Date: 2011-02-12 04:49 pm (UTC)
From: [identity profile] dd-b.livejournal.com
Martin Long published a critical study of his music in 1969, but I can't find any earlier references on the web. The Wikipedia article is surprisingly thin. Long is also the editor on the 1972 "selected works" from Oxford University Press.

Date: 2011-02-15 05:14 pm (UTC)
From: [identity profile] kip-w.livejournal.com
He's not in my Grove's (fifth edition) either. The first O'Dette CD I found is still my favorite, where he plays the original versions of all the Ancient Airs and Dances that Respighi set. I love to hear them as they were written, and oddly enough, my opinion of Respighi seems to have gone up because of it.

Date: 2011-02-15 05:16 pm (UTC)
From: [identity profile] kip-w.livejournal.com
I didn't know there were enough works known to select in 1972. I was thinking he had been unknown except for one or two items, but apparently I heard wrong.

Date: 2011-02-15 05:48 pm (UTC)
From: [identity profile] dd-b.livejournal.com
Sometimes it takes a while for things to get around, after publication.

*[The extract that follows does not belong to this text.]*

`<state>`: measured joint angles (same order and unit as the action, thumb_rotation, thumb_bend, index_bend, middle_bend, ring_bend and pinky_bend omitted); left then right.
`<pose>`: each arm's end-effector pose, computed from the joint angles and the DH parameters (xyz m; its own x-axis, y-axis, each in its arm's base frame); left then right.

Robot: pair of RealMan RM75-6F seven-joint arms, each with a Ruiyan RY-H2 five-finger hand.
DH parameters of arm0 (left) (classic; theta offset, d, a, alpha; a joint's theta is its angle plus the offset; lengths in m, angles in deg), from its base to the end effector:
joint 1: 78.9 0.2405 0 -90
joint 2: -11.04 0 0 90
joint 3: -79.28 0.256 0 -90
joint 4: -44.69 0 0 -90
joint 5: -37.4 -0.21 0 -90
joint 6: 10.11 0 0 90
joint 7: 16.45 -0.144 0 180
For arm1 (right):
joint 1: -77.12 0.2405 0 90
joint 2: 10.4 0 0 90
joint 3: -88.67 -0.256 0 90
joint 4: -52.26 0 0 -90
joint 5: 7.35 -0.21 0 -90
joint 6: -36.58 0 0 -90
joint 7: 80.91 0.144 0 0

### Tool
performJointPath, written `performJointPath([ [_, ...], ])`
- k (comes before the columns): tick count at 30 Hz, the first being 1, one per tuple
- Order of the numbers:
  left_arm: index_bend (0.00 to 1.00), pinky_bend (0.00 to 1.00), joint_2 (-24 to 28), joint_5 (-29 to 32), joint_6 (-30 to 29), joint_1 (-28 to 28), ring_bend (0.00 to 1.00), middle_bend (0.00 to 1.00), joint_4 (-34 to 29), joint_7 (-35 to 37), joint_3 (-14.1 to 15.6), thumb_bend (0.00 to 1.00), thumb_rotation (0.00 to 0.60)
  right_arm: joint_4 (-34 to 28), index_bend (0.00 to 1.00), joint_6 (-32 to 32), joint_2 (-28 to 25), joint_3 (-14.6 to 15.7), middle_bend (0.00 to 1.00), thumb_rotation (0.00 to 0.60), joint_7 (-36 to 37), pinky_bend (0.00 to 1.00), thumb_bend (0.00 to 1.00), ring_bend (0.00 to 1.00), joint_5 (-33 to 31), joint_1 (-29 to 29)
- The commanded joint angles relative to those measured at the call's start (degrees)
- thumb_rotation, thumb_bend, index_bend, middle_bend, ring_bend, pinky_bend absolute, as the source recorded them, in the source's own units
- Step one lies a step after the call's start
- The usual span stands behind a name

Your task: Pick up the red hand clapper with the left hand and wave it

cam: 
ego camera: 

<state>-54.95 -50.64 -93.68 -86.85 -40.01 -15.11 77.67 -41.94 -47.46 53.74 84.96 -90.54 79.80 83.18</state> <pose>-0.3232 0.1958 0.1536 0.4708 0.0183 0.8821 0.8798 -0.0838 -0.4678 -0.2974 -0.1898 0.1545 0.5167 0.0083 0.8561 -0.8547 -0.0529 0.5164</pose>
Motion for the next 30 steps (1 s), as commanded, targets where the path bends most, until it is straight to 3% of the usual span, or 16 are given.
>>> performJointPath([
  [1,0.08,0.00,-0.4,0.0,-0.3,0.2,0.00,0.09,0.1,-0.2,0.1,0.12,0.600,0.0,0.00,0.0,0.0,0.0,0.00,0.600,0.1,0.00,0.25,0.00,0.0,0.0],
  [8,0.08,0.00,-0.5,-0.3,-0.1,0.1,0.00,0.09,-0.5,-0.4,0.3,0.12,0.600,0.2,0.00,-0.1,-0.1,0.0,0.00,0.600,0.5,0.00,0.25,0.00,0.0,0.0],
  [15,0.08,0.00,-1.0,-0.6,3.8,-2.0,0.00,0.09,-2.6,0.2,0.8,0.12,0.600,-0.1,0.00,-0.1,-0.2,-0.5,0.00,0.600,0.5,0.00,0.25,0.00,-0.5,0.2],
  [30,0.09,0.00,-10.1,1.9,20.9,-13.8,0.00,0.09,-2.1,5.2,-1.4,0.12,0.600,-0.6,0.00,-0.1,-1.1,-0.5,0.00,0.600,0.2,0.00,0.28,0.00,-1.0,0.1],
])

The bibliography kind of reads to me as if Long was busily rediscovering him in the 1969-72 timeframe, and one of those publications was from an Australian university press, so people not paying quite close attention wouldn't notice it for a while over here.

Date: 2011-02-16 10:46 pm (UTC)
From: [identity profile] kalimac.livejournal.com
You have a Grove 5? Cool. I've seen those for sale used from time to time. I gave some thought to buying Grove 6 when the paperback came out, just before Grove 7's release, but then I thought, where would I put it? So now I go to the library and use Grove 7. I keep two ex-lib editions of Baker's at home for reference purposes, since they're much smaller.